Antoni: Schön, mal wieder was von Dir zu lesen. Dann nutze ich gleich die Gelegenheit und frage, wo Du eigentlich trainierst, an Rindern, meine ich.
Und auch gleich die nächste Frage: War Phelan nun schon auf den Moorweiden im Einsatz? Wenn ja, wie hast Du es aufgebaut?
Hier gibt es insofern Neues, als dass die Kröte mit ihren knapp 11 Monaten ordentlich schiebt, seit einigen Tagen auch ganz alleine, ohne Schwarzi-Border.
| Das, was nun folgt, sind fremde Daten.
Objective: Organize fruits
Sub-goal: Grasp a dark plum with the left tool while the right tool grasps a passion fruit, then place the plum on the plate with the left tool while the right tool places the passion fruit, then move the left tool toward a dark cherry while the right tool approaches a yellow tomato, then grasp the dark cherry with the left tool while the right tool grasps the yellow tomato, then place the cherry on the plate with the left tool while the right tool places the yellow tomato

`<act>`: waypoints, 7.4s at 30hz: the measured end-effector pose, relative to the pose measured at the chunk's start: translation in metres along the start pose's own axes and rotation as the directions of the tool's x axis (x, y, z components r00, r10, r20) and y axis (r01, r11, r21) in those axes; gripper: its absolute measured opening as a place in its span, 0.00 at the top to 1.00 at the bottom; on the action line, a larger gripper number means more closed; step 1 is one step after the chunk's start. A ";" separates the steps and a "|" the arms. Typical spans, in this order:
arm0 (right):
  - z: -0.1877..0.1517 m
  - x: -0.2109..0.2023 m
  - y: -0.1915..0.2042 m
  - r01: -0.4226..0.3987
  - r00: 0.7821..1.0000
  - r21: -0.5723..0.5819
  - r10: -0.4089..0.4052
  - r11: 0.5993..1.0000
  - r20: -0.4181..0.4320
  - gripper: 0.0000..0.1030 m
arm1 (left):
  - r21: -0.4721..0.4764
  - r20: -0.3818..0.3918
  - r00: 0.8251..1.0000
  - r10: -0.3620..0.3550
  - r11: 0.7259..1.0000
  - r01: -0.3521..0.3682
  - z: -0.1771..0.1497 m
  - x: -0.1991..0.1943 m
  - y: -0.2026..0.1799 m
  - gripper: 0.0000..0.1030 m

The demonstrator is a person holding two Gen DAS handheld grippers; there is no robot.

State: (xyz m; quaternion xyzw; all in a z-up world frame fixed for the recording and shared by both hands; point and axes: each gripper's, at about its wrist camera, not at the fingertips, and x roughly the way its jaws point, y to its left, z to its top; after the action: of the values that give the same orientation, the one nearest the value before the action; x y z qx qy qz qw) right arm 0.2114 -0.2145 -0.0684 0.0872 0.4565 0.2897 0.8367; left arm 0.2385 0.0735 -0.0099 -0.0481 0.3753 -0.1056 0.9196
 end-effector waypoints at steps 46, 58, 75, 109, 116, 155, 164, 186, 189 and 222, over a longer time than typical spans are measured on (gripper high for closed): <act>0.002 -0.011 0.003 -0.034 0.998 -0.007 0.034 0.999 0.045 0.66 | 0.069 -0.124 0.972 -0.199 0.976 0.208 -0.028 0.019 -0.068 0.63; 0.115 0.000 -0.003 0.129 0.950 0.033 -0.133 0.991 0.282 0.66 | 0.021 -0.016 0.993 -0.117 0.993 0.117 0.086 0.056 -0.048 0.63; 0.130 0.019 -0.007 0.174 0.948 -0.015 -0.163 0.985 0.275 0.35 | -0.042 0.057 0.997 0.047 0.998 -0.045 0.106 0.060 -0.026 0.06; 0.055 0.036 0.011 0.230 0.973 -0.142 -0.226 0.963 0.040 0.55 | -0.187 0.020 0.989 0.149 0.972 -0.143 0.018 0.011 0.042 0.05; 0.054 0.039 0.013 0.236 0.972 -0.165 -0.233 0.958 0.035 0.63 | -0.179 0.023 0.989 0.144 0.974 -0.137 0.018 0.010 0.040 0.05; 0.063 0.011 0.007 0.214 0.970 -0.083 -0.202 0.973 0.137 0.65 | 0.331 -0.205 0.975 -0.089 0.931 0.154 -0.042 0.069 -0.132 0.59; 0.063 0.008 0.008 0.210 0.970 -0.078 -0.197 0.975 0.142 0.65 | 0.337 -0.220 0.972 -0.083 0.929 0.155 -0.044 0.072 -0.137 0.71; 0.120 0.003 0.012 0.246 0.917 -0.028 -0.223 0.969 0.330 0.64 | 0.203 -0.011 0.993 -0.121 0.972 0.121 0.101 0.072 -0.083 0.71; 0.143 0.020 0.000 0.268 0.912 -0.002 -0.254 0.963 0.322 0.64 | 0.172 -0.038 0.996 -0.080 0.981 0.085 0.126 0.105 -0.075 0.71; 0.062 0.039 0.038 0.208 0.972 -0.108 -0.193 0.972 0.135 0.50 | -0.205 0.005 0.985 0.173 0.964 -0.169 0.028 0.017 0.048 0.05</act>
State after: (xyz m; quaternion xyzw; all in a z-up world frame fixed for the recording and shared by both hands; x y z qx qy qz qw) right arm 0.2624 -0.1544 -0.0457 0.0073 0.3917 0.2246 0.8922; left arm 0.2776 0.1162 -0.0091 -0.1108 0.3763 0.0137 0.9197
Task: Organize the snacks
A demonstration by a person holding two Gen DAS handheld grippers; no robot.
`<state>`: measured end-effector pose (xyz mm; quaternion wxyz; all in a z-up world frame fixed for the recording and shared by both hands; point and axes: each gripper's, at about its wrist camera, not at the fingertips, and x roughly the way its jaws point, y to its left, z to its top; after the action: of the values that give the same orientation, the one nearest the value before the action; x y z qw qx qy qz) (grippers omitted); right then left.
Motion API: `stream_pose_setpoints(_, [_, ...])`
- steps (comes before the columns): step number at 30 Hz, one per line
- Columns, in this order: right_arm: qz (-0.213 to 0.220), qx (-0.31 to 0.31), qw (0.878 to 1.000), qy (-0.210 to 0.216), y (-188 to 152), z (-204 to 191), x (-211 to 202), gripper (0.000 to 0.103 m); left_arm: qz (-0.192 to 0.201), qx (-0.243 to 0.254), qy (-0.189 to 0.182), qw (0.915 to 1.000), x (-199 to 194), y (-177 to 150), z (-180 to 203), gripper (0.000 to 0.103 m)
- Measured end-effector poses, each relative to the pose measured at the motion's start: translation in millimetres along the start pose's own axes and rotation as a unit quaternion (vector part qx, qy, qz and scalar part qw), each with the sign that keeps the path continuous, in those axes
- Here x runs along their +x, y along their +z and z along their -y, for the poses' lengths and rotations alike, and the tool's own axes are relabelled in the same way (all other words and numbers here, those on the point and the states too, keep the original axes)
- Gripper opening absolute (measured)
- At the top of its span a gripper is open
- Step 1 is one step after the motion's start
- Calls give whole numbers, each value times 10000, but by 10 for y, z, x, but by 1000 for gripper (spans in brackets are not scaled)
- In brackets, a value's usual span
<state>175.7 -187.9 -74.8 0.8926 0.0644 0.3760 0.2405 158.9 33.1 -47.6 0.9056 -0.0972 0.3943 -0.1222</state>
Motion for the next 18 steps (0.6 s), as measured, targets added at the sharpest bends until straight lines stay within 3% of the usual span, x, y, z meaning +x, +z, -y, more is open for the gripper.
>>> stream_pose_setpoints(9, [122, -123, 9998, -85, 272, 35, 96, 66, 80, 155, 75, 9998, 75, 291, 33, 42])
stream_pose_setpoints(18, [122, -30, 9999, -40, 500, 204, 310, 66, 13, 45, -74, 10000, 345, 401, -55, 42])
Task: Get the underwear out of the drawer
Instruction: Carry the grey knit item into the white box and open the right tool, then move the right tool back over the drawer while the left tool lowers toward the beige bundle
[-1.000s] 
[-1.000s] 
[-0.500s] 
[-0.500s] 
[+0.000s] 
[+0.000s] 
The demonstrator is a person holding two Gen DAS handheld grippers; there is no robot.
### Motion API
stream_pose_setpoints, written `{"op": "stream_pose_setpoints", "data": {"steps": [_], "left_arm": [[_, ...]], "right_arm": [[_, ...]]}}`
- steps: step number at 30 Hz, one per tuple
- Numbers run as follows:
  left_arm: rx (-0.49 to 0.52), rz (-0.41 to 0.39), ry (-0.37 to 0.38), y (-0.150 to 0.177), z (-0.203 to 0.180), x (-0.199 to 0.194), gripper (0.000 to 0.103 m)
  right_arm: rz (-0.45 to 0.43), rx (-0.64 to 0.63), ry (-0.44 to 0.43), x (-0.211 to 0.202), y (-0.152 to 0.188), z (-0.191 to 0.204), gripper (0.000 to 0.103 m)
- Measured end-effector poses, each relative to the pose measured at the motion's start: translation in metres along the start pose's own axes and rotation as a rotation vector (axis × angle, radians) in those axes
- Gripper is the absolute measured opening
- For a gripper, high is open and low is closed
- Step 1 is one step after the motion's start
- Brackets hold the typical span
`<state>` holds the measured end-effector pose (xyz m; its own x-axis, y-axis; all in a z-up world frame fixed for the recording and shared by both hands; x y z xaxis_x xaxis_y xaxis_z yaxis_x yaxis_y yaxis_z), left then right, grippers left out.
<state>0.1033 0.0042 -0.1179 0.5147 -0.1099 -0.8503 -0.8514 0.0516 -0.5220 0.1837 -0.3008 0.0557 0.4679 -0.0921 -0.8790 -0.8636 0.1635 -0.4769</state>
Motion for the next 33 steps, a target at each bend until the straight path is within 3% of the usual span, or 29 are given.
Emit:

Unsere Hauskoppel ist mittlerweile durch das Wetter - die armen Touris, die hier oben Urlaub machen - so vermoddert, dass die Kühe einen immer breiteren Trichter vor dem Stall bilden und natürlich nur sehr unwillig durch den Morast stapfen. Die meisten haben inzwischen gemerkt, dass wir Menschen in dieser Einflugschneise nur noch an wenigen Stellen vorsichtig balancieren können, und ohne die Hunde möchte ich nicht die über 100 Tiere in den Stall bugsieren wollen.
Spockie-Koolie ist beim Schieben leider keine große Hilfe, das ist nicht sein Ding, und weil wir vor dem Stall natürlich auch noch einen kleinen Buckel haben - wenn es einen Preis für die blödeste Hauskoppel gibt, bitte hierher! -, können wir Menschen uns nicht unbedingt sehen und müssen uns voll und ganz auf die Hunde verlassen, dass jeder auf seiner Seite die Rindviecher praktisch im Alleingang durch die Modder schiebt. Schwarzi-Border hilft Herrchen, der vor diesem schwierigen Stück die Kröte zu mir rüberlaufen lässt, denn ich habe das Spockie-Tier dann an der Leine, ansonsten würde er mir die Kühe wieder zutreiben.
Und das kleine Krötentier treibt die Kühe mit viel Gekreisch stolz wie ein Spanier voran, immer mit gebührend Abstand. Geheelt hat sie nämlich auf der Koppel noch nicht...
Zum Glück haben die Kühe selber ihre Not mit dem Laufen, denn ich möchte nicht unbedingt erleben, dass eine Kuh doch noch umdreht und den jungen, unerfahrenen Hund platt macht... Sie haben aber aber mittlerweile gehörigen Respekt vor Spockie, der sich auf der Seite der Hauskoppel, die wir beide absammeln, nur zeigen muss, schon gehen die Kühe von alleine, und er kläfft mit der Kröte mit, so dass sie wissen, dass er auch da ist.
Bevor die Hunde mithalfen, bewarfen Herrchen und sein Vater dann halt die Kühe, die nicht voran wollten, mit Matsch, immer in der Hoffnung, dass sie doch weitergehen.
Schwarzi-Border hat auf seiner Seite der Einflugschneise wesentlich mehr zu tun, weil er nicht bellt und die Tiere durchaus mal stehen bleiben und sogar den ein oder anderen Schritt zurück machen, so dass er ordentlich abschnappen muss.
Und natürlich haben wir wieder ordentlich Mortellaro im Bestand, was mit ziemlicher Sicherheit das vorzeitige Aus für die ein oder andere Kuh bedeutet; zwei schöne, junge Tiere, gerade vor ein paar Wochen gekalbt, gingen erst letzte Woche zum Schlachter. Es steht auch immer wieder zur Debatte, die Kühe gar nicht mehr rauszulassen, aber an den wirklich schlimmen Tagen, an denen das Gitter zur Koppel zu blieb, war dann auch entsprechend Unruhe im Stall, denn sie wollen ja raus...
Kann hier oben im Norden nicht einmal normal Sommer sein?